La familia Goebbels ocupaba tres habitaciones del búnker, justo debajo de la Cancillería; un pasadizo unía sus destinos con los de Hitler. Entre los tres, Magda Quandt, Joseph Goebbels y el Führer existía un triángulo de unión de lazos cuasi familiares; los seis hijos de la pareja encabezaban sus nombre con h en honor al canciller. El que fuera fiel Ministro de Propaganda tenía una personalidad enferma, un trastorno narcisista, decían, que le hacía ser muy dependiente; su mujer, una furibunda nazi, recibía del dictador señales de un extraño enamoramiento.

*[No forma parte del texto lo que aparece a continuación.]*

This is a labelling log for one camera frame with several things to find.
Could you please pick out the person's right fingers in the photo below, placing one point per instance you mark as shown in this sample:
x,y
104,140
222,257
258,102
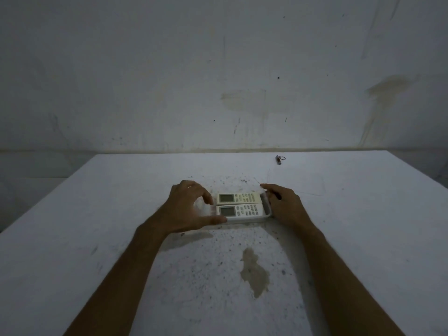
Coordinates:
x,y
270,188

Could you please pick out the cream remote control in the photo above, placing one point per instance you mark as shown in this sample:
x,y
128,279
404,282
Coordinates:
x,y
241,198

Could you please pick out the person's right hand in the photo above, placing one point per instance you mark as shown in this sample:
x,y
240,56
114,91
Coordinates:
x,y
287,208

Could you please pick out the clear plastic tray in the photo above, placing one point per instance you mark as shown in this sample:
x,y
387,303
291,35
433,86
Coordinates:
x,y
245,222

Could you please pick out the white remote control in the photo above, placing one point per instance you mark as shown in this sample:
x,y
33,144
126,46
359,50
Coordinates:
x,y
241,210

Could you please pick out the person's left thumb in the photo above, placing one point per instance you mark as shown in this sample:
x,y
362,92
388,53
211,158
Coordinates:
x,y
214,221

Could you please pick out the person's left hand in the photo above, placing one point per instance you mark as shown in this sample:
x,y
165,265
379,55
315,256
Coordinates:
x,y
183,209

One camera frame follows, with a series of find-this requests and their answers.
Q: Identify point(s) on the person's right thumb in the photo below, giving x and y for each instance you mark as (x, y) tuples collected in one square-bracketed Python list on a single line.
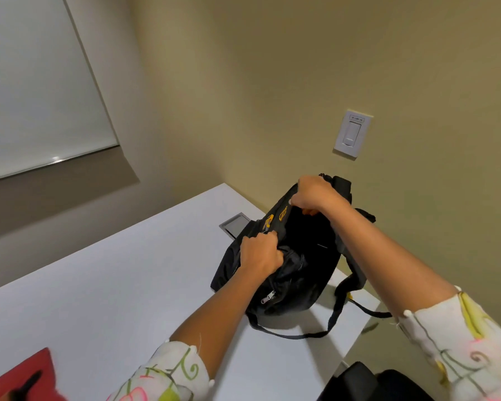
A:
[(311, 211)]

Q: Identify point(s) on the white roller window blind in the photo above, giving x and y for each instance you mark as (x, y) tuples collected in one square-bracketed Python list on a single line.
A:
[(33, 87)]

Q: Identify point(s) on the person's left fingers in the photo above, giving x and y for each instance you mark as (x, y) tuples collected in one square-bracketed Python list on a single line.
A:
[(277, 250)]

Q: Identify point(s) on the white wall light switch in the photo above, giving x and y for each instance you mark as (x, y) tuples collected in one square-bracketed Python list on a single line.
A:
[(352, 133)]

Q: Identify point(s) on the person's left forearm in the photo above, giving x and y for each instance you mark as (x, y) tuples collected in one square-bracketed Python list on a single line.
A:
[(221, 313)]

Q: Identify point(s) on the black pen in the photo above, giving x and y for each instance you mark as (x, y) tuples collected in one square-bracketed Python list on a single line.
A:
[(25, 388)]

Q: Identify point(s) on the person's right hand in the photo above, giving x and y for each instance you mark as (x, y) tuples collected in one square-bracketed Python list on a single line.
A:
[(313, 194)]

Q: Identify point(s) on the black office chair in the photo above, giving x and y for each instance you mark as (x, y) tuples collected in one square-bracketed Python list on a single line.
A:
[(371, 386)]

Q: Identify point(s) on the red folder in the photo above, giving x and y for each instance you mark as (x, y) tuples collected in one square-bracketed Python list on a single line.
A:
[(23, 377)]

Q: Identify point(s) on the person's right forearm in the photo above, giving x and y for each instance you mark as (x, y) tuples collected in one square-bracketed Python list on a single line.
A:
[(384, 263)]

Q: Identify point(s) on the person's left hand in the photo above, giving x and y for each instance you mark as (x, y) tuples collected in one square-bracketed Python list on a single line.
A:
[(259, 252)]

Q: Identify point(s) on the black backpack with yellow logo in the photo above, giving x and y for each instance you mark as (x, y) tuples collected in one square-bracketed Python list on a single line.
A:
[(300, 254)]

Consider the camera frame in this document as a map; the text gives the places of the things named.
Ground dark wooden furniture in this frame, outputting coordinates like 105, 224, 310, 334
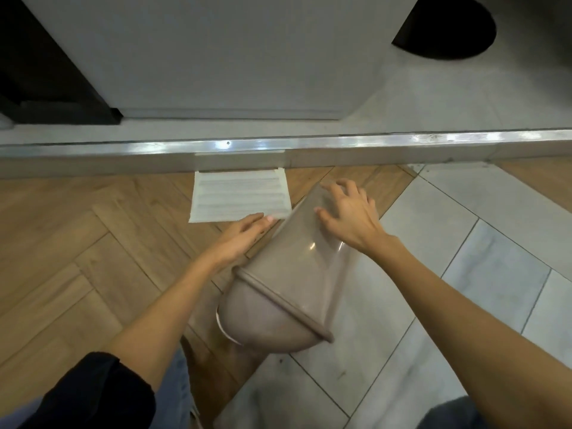
0, 0, 124, 127

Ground person's right hand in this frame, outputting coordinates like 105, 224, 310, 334
314, 178, 394, 257

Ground beige plastic dome-lid trash bin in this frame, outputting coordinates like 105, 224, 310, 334
216, 181, 358, 354

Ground blue jeans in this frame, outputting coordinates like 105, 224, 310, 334
0, 347, 489, 429

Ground silver metal threshold strip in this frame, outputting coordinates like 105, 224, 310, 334
0, 128, 572, 159

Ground black sleeve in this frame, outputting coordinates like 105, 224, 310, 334
17, 351, 157, 429

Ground person's left hand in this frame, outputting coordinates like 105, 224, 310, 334
205, 213, 280, 269

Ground person's left forearm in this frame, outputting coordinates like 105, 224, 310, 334
104, 251, 240, 394

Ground dark round object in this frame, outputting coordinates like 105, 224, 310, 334
391, 0, 498, 61

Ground person's right forearm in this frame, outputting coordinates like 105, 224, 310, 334
364, 234, 572, 429

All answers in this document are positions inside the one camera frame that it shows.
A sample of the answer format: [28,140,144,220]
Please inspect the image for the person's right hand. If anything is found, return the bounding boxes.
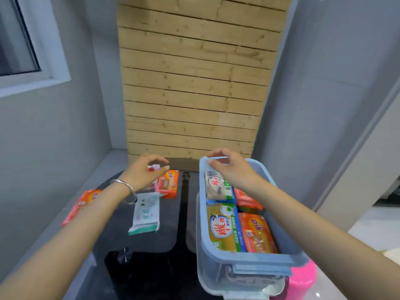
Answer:
[207,148,262,193]

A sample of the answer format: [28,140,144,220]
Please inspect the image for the person's left hand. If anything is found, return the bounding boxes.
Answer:
[120,154,170,193]

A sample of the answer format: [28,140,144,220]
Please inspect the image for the person's left forearm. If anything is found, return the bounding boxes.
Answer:
[0,177,138,300]

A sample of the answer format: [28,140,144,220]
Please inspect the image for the person's right forearm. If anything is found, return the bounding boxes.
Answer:
[247,180,400,300]

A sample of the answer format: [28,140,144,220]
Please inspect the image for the red white packet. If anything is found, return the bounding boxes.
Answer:
[146,164,162,191]

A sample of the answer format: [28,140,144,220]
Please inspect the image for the orange soap packet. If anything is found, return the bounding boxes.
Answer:
[61,189,104,227]
[156,170,180,199]
[233,187,264,211]
[238,212,279,254]

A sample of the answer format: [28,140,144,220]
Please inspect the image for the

El final estaba cantado, el suicidio, a modo de pandemia colectiva, iluminó el desenlace del poder nazi. “Nos los llevaremos con nosotros porque son demasiado hermosos para el mundo que se avecina”; Magda, desde su apresurada mutación al budismo, creía en la reencarnación. Los colaboradores de Hitler, y él mismo, hicieron lo posible para convencerla de que abandonaran Berlín; la firmeza de Goebbels hizo de aquella misión un imposible. El día de la despedida Magda recibiría un siniestro regalo de Hitler, la insignia de oro del partido. Una señal; la maldad de quienes habían surcado las aguas del barco alemán tocaba la orilla. Los soldados soviéticos incendiaban ya la atmósfera de la cancillería. Goebbels sabía que ningún ejército les libraría de su desenlace. Con una normalidad paranoica Magda guiaría a sus seis hijos hacía la muerte.

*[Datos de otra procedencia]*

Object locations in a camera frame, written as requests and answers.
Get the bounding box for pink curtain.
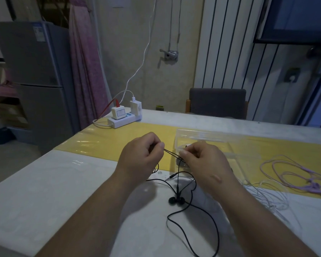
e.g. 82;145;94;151
68;0;110;130

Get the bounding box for person's left forearm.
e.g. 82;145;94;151
36;171;146;257

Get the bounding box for white panel radiator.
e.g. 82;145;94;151
194;0;297;123

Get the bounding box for purple wired earphones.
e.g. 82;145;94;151
259;155;321;199

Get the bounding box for white wired earphones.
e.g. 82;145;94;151
239;179;304;233

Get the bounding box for grey hanging cords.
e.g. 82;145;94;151
168;0;183;51

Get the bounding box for white charging cable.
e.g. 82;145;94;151
92;0;159;128

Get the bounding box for person's left hand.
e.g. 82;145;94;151
114;132;165;185

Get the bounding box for person's right forearm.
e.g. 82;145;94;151
202;182;319;257

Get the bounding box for clear plastic box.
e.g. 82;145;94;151
174;128;263;182

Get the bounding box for dark framed window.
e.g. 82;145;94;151
253;0;321;46

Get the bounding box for white charger with display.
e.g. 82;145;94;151
111;105;127;120

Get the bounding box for metal wall valve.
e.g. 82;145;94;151
159;48;179;62

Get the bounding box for black wired earphones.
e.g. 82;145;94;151
146;146;220;257

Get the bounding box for grey refrigerator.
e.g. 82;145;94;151
0;21;79;154

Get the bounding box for white plug adapter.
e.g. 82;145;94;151
130;100;142;116

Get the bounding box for red cable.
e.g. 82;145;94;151
100;98;121;118

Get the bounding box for grey upholstered chair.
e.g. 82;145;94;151
186;88;249;120

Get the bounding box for person's right hand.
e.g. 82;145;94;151
180;141;234;197

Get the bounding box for wall socket with plug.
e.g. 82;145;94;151
284;67;300;84

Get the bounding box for yellow table runner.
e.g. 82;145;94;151
53;121;321;201

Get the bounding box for white power strip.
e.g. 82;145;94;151
107;114;142;129

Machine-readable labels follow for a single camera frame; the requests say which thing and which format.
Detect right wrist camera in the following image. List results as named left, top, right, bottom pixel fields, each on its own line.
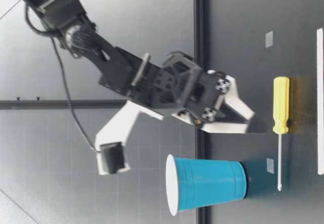
left=94, top=99, right=166, bottom=176

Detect black camera cable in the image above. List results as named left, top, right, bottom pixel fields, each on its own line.
left=24, top=3, right=102, bottom=156

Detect blue plastic cup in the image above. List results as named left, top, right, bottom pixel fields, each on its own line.
left=165, top=154, right=247, bottom=217

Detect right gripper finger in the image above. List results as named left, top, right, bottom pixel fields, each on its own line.
left=174, top=69, right=273, bottom=135

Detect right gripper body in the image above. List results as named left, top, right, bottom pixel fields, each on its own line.
left=128, top=51, right=230, bottom=125

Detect yellow handled screwdriver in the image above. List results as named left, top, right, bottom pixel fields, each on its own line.
left=272, top=76, right=292, bottom=192

Una puerta entreabierta, un carrito, seis tazas tintineantes y una jarra de chocolate les acompañaría en el viaje macabro; la mezcla aderezada con somníferos lo haría indoloro. Eran las nueve horas del 1 de mayo de 1945, el búnker olía a muerte, el que no se había suicidado había cruzado a la desesperada las líneas del combate. El final del relato sugiere detonaciones, cápsulas de cianuro en las comisuras de los labios.
Al día siguiente los rusos entraron en el búnker, seis niños como seis ángeles en pijama blanco, ellas con lacitos en el pelo, yacían en el mejor de los sueños. Habían sido parte de una familia aria y modélica; cuando Goebbels cumplió 45 años todos juntos entonaron en público una hermosa canción.